Construct is a desktop app — no anonymous web link, no public sharing. Sharing means either "this specific user" or "the whole org" (implicit). Teams and departments are an extension a Space can add on its own ACL model.

Per-space ACL tables

There is no global access table. Each Space owns its own. Drive's ACL is FolderMember, Board's is BoardMember, Pages' is PageMember. The SDK's useAccess composable binds to whichever model your defineModel declared.

Wiring the model

Declare your resource and its ACL side-by-side. The ACL table is just another model — three columns minimum:

ts
// src/models/Folder.ts
import { defineModel, field, access } from '@construct-space/graph'

export const FolderMember = defineModel('folder_member', {
  folder_id: field.string().required().index(),
  user_id:   field.string().required().index(),
  role:      field.string().required(),
}, {
  access: { read: access.member(), create: access.member(),
            update: access.member(), delete: access.member() },
})

export const Folder = defineModel('folder', {
  name:      field.string().required(),
  owner_id:  field.string().required(),
  parent_id: field.string(),
}, {
  access: {                                  // RBAC — coarse CRUD
    read:   access.member(),
    create: access.authenticated(),
    update: access.member(),
    delete: access.owner(),
  },
  acl: {                                     // ABAC — per-resource sharing
    model: FolderMember,
    resourceKey: 'folder_id',
    roles: ['viewer', 'commenter', 'editor', 'owner'],
    rules: {
      // Custom rule. Without a rule, useAccess.can(action, resource)
      // returns true if the actor has any member row on the resource.
      share: (actor, f) => actor.hasRoleAtLeast(f, 'owner'),
    },
  },
  scopes: ['org'],
})

That's all the declaration useAccess<Folder>() needs.

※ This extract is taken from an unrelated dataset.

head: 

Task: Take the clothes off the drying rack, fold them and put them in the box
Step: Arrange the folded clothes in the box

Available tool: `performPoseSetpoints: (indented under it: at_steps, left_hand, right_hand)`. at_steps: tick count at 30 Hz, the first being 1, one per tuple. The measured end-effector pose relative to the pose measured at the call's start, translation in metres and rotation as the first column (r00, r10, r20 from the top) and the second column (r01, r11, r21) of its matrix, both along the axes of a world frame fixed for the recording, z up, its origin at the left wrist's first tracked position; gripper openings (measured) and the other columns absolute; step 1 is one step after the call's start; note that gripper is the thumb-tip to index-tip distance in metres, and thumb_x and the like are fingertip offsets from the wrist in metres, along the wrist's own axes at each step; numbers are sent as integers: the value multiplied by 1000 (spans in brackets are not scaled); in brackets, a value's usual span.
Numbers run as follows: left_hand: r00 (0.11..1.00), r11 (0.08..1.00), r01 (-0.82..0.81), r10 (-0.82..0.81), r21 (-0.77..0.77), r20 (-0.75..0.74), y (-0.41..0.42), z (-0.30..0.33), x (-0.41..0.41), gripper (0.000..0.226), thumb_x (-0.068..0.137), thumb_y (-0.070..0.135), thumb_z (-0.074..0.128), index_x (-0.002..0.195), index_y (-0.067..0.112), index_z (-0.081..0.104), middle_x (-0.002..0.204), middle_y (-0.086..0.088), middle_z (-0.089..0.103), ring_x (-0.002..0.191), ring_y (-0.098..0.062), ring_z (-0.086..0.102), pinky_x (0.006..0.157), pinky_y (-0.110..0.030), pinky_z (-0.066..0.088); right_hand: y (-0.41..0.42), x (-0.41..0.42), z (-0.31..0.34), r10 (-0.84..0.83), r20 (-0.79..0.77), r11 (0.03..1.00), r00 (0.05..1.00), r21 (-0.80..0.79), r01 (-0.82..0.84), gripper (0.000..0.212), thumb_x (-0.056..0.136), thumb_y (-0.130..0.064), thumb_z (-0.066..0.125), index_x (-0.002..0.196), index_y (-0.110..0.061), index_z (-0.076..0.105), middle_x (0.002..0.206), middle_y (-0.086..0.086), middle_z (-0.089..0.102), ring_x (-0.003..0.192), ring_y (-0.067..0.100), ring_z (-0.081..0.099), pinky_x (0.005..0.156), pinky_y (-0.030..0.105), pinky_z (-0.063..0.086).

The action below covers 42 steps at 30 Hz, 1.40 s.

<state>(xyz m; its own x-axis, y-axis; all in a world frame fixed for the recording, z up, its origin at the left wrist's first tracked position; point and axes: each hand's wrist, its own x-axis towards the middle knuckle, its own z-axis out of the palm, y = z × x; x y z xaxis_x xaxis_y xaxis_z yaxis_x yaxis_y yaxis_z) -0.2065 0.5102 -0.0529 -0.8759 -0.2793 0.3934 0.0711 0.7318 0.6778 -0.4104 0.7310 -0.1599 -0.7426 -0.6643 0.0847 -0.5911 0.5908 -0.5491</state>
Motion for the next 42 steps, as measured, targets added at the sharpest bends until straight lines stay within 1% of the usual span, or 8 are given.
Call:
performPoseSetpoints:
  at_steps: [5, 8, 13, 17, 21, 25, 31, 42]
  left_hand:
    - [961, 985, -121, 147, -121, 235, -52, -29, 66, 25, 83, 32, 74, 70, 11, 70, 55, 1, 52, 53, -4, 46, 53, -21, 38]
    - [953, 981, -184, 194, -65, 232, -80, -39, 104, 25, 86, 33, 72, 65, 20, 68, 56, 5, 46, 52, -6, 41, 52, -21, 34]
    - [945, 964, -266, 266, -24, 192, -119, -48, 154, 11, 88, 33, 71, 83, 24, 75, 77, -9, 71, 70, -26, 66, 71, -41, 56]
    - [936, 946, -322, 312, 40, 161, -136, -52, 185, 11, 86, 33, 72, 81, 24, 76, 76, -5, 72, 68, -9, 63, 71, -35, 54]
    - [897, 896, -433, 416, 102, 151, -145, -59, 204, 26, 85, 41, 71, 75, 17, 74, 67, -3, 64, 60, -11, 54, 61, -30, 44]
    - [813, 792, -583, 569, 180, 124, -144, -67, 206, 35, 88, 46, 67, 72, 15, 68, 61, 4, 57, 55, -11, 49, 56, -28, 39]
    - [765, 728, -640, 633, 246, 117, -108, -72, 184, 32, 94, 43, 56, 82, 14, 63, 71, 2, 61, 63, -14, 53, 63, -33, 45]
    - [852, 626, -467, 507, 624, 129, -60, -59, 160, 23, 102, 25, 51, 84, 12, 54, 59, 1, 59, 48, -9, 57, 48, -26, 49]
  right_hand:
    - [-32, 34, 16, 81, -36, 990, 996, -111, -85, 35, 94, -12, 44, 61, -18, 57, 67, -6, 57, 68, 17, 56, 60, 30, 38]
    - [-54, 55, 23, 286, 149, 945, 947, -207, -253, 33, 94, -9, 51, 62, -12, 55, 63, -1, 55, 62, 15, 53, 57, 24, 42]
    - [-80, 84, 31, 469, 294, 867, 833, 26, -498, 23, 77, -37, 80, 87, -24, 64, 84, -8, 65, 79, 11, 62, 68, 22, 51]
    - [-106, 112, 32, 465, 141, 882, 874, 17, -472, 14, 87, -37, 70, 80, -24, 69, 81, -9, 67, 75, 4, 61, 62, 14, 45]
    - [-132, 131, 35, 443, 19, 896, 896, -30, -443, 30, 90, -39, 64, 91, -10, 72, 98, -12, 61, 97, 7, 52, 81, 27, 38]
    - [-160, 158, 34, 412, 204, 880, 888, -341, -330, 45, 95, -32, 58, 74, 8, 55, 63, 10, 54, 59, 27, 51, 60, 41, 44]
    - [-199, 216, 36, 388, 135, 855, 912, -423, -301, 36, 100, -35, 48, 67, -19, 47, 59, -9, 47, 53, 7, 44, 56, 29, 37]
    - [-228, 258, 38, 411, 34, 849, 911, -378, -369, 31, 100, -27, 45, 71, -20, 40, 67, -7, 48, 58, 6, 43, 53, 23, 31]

The Drive share dialog — full flow

Two composables, no glue.

vue
<script setup lang="ts">
import { useAccess, useOrgMembers, Modal, Button, SelectMenu } from '@construct-space/sdk'
import type { Folder } from '../models/Folder'

const props = defineProps<{ folder: Folder }>()

const access = useAccess<Folder>()
const { members: orgPeople } = useOrgMembers()

const isOpen      = access.isOrgWide(props.folder)
const currentACL  = access.members(props.folder)
const canShare    = access.can('share', props.folder)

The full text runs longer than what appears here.